The feeling persisted when I walked out of the hotel. One of the Texans lounging outside straightened up when he saw me, his hooded, insolent eyes flickering over me in a lightning glance.
“Want me to have the buggy brought around for you, ma’am?”
Forcing a smile, I shook my head, telling him that I intended to walk only a short distance, that Mr. Shannon would be meeting me.
“The boss is across the way, in the Silver Dollar saloon.” Was he telling me that he disbelieved me? After a short, but deliberate, pause the man added, “I could tell him you’re waiting. He wouldn’t want to keep you waiting, I’m sure, ma’am.”
“I’m to meet Mr. Mark Shannon,” I said frostily. “After I finish my shopping.” I walked past him, not looking back, my lace-trimmed parasol held over my head.
He was one of the men I’d noticed Flo flirting with which, no doubt, accounted for his insolent manners. I wondered if he thought I was Todd’s mistress, and that accounted for his measuring glance. Perhaps Flo had told him so.
“A woman has to be very careful of her reputation here,” she had said mendaciously. It was the day she had ridden over to “warn” me about allowing too many gentleman callers. “Men respect nice women, but if they think she’s—well, easygoing, you’ll see how fast their attitude changes!”
I had had to bite my lips in order not to make some comment about her rather unsavory past. But heavens, she was an aggravating baggage at times!
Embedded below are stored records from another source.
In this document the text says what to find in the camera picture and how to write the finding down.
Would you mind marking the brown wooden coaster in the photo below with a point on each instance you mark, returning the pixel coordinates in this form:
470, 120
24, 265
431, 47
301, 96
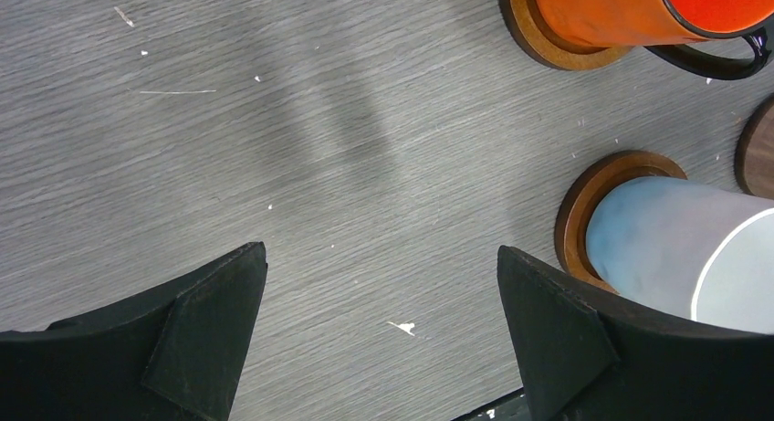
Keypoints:
584, 196
528, 28

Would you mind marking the white ceramic mug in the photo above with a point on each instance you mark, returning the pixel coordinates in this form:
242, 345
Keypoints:
687, 249

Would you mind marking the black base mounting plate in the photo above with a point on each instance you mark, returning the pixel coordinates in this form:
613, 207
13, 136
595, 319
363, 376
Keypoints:
510, 407

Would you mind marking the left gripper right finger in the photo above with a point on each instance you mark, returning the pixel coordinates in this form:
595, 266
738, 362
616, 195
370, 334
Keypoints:
584, 353

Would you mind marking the orange ceramic mug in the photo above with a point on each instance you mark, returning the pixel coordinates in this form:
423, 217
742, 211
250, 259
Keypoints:
720, 39

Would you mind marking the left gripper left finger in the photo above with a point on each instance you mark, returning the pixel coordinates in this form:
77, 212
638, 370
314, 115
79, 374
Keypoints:
172, 352

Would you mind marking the dark walnut wooden coaster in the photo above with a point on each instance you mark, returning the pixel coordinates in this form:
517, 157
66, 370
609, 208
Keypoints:
753, 165

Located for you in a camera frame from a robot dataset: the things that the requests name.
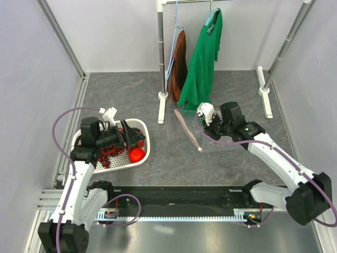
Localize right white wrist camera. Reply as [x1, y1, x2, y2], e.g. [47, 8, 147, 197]
[196, 102, 216, 126]

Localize blue wire hanger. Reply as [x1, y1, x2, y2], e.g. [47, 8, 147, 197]
[165, 0, 184, 83]

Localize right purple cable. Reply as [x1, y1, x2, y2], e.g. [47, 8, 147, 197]
[194, 113, 337, 228]

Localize dark red toy grapes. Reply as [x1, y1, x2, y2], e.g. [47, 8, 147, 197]
[99, 153, 111, 169]

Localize white perforated plastic basket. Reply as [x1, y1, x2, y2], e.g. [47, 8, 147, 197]
[70, 117, 150, 174]

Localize green t-shirt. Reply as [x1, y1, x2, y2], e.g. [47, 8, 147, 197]
[177, 8, 223, 110]

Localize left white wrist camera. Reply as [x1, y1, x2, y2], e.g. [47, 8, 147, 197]
[99, 107, 117, 127]

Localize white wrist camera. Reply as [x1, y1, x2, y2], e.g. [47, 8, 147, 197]
[99, 107, 117, 127]
[196, 102, 216, 126]

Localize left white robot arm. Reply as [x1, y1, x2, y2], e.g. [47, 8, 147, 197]
[38, 117, 146, 252]

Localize slotted cable duct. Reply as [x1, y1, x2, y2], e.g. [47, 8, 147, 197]
[95, 210, 262, 222]

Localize red toy tomato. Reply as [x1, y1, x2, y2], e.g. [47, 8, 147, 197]
[129, 148, 146, 163]

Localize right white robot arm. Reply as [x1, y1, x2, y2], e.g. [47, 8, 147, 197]
[196, 102, 336, 227]

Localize aluminium frame post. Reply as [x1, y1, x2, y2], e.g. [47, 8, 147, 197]
[36, 0, 86, 80]

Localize brown hanging cloth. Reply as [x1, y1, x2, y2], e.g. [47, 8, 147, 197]
[169, 31, 188, 105]

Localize clear zip top bag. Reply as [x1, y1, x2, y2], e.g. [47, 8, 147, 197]
[174, 109, 241, 153]

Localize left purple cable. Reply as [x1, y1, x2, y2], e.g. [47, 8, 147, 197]
[51, 106, 102, 253]

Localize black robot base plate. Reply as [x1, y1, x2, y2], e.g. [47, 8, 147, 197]
[105, 186, 272, 218]

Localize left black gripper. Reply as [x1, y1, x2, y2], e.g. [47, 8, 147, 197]
[95, 119, 145, 149]

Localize purple cable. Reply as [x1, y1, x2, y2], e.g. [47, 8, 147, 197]
[51, 106, 102, 253]
[194, 113, 337, 228]

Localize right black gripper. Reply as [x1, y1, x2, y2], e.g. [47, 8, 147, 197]
[201, 113, 233, 142]

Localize red toy lobster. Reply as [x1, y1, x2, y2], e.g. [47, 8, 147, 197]
[102, 139, 145, 157]

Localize metal clothes rack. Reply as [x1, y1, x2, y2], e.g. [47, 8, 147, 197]
[156, 1, 315, 124]

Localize light blue clothes hanger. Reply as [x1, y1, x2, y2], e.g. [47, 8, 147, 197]
[205, 0, 219, 25]

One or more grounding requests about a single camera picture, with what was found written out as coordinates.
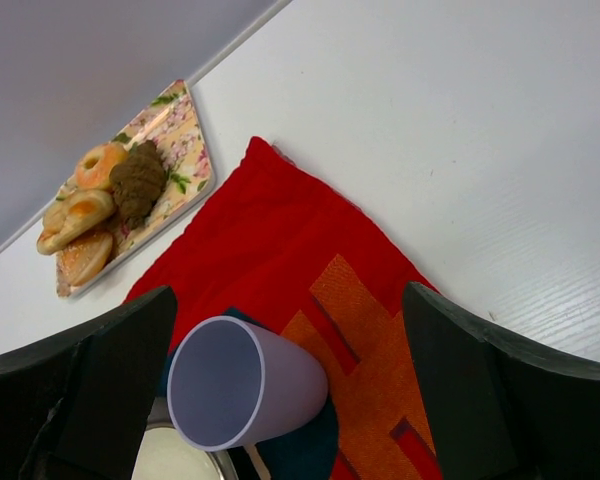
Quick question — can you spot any glazed ring donut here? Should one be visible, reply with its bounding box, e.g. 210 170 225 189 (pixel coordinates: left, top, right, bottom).
74 142 128 191

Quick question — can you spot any lavender plastic cup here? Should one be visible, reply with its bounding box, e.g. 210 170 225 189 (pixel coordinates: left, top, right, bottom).
166 316 328 452

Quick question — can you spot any silver metal plate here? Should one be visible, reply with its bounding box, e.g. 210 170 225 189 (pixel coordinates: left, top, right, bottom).
131 397 238 480

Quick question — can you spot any floral rectangular tray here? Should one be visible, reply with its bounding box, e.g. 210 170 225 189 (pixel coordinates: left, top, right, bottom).
56 79 215 298

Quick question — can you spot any sugared round bun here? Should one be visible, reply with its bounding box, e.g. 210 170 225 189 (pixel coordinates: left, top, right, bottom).
59 230 114 287

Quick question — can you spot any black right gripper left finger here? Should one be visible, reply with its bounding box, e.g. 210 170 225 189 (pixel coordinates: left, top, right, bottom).
0 286 177 479

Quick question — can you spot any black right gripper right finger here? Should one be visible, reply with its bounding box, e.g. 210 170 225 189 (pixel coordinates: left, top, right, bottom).
402 282 600 479

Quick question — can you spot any brown chocolate croissant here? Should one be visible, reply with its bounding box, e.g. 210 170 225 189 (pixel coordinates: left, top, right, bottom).
109 140 167 230

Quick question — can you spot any red patterned cloth mat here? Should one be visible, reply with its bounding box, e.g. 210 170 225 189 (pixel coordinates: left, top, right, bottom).
129 137 442 479

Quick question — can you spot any jam pastry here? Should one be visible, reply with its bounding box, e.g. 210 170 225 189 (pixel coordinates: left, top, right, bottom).
36 189 116 255
Deliberately, knowing that the gun-hung Texan was still watching me, I forced myself to walk slowly down the wooden sidewalk. It had already began to get quite hot, but the sidewalk seemed crowded, all the same. Miners in filthy clothes, some of them wearing only their red undershirts tucked into their pants, moved politely aside to let a woman pass. Cowboys strutted arrogantly, their enormous spurs jingling. I could see some young girls, giggling together, eye them covertly. Grim-looking homesteaders, trailed by their drab, work-worn wives and round-eyed children pretended to ignore the cowboys. I saw several serape-draped Mexicans, most of them sporting drooping moustaches, even one or two Chinese, who scurried along, trying to look unobtrusive. Even this remote frontier town was a good example of a statement I had heard, that America had become a melting pot of all the races.
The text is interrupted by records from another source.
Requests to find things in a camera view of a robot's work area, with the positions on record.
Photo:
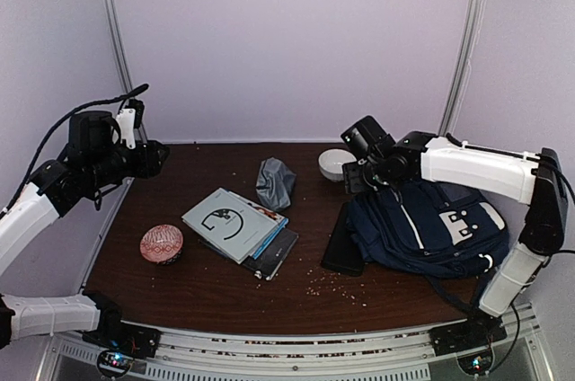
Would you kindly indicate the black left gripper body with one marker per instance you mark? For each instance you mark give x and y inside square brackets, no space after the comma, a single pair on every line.
[141,168]

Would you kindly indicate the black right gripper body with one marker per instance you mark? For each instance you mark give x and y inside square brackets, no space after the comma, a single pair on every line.
[356,183]

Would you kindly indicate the black leather case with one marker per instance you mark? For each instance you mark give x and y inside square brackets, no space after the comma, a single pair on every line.
[342,254]

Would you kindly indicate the grey zip pouch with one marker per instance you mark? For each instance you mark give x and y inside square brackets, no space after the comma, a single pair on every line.
[275,184]

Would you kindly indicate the navy blue student backpack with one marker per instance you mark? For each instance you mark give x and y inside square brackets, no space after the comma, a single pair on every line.
[447,233]

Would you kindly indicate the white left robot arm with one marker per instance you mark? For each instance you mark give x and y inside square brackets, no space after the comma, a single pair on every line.
[101,153]

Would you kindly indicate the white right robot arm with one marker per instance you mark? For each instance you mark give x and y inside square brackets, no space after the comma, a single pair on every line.
[525,188]

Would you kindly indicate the white ceramic bowl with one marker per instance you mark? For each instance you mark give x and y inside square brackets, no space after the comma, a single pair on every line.
[331,163]

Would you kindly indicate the blue illustrated book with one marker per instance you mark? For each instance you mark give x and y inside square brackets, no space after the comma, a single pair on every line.
[276,223]

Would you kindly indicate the red patterned bowl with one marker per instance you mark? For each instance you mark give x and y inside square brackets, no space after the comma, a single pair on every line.
[162,244]

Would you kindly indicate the black notebook under books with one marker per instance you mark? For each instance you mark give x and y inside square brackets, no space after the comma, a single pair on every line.
[267,263]

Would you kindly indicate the left aluminium frame post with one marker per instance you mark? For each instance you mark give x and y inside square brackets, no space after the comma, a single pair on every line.
[118,50]

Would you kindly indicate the aluminium frame post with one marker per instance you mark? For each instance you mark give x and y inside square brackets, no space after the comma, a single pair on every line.
[118,50]
[462,72]

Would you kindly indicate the front metal rail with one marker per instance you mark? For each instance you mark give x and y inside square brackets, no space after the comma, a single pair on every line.
[400,354]

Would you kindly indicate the right aluminium frame post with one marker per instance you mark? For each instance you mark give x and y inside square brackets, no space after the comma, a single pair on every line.
[462,72]

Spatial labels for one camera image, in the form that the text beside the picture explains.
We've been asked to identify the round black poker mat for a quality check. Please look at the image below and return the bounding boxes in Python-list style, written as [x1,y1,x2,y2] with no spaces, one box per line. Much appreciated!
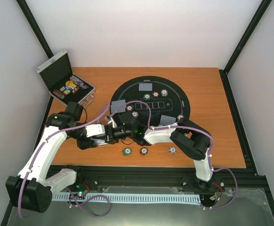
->
[110,76,191,127]

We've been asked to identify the red brown poker chip stack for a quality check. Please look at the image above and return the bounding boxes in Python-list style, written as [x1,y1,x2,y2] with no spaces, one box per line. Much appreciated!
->
[139,147,149,156]

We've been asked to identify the green chip top mat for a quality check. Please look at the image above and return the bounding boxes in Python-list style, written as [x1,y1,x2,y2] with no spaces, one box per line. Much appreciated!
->
[143,94,151,100]

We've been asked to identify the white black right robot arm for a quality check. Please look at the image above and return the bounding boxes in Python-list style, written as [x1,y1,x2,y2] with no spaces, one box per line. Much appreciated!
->
[105,112,213,182]

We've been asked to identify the aluminium poker case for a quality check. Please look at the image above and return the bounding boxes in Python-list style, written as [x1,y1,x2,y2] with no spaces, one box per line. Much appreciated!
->
[37,50,95,107]

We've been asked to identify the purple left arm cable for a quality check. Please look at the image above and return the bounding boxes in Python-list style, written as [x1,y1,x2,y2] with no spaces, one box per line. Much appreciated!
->
[18,103,111,218]

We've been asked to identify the light blue cable duct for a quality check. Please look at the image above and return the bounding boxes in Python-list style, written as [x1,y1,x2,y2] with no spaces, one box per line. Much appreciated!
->
[51,192,202,205]

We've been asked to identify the chips in case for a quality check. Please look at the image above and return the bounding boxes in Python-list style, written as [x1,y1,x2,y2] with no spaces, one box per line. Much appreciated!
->
[53,75,89,99]

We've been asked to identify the dealt card mat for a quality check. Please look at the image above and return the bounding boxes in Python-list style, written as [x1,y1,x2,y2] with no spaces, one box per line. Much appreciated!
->
[159,115,176,125]
[138,83,153,91]
[110,99,126,113]

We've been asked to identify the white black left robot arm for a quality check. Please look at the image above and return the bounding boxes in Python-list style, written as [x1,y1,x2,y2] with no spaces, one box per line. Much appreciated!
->
[6,102,107,219]

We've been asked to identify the dealt card top mat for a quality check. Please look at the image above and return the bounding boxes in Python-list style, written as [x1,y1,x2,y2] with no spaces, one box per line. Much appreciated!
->
[138,83,153,91]

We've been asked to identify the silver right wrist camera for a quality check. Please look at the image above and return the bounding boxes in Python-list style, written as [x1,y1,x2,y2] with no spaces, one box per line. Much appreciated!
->
[104,115,117,128]

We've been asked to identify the blue chip top mat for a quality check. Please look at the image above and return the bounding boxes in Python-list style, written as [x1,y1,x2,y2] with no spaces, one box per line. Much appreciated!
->
[161,89,168,97]

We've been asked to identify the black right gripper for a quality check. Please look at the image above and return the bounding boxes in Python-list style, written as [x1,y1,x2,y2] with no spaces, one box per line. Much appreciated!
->
[92,125,134,145]

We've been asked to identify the blue white poker chip stack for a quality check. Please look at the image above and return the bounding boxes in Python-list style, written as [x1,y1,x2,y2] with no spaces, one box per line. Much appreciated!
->
[169,146,177,154]

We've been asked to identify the green poker chip stack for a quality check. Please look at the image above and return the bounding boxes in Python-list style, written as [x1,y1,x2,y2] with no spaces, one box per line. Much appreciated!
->
[122,147,132,156]

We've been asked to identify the red chip mat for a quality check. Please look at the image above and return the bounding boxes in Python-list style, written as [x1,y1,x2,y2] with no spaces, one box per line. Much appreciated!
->
[126,105,133,112]
[152,92,159,97]

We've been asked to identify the red chip top mat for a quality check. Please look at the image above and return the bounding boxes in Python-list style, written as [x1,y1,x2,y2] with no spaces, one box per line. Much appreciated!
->
[152,92,159,97]

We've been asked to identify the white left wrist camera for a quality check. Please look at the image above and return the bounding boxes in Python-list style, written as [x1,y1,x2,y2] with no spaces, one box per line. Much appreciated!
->
[85,124,105,137]

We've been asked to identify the blue playing card deck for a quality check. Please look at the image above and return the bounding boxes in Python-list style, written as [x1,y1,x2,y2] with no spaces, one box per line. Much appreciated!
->
[91,138,108,146]
I studied the faces I saw in the crowd, trying to take my mind off the uneasy feeling that persisted like a knot in the pit of my stomach. It was nothing, I chided myself. Only the mystery that Mark had created with his urgency, his secrecy. After I had talked with him, I would probably laugh at myself!
Nevertheless, I quickened my steps slightly.
A handsome, light-skinned Spaniard rode down the street within a few feet of me, just as I had reached the small shop with the lettering on the glass which read “Madame Fleur, Ladies’ Milliner.” I might not have noticed him at all if it had not been for his horse, a really magnificent specimen of a Morgan stallion. I knew enough about horses to recognize good bloodlines, and this one was a beauty. His rider, who must have noticed my admiring glance, controlled the dancing animal easily with one hand, and raised his flat-crowned hat with a gallant, sweepingly Latin gesture.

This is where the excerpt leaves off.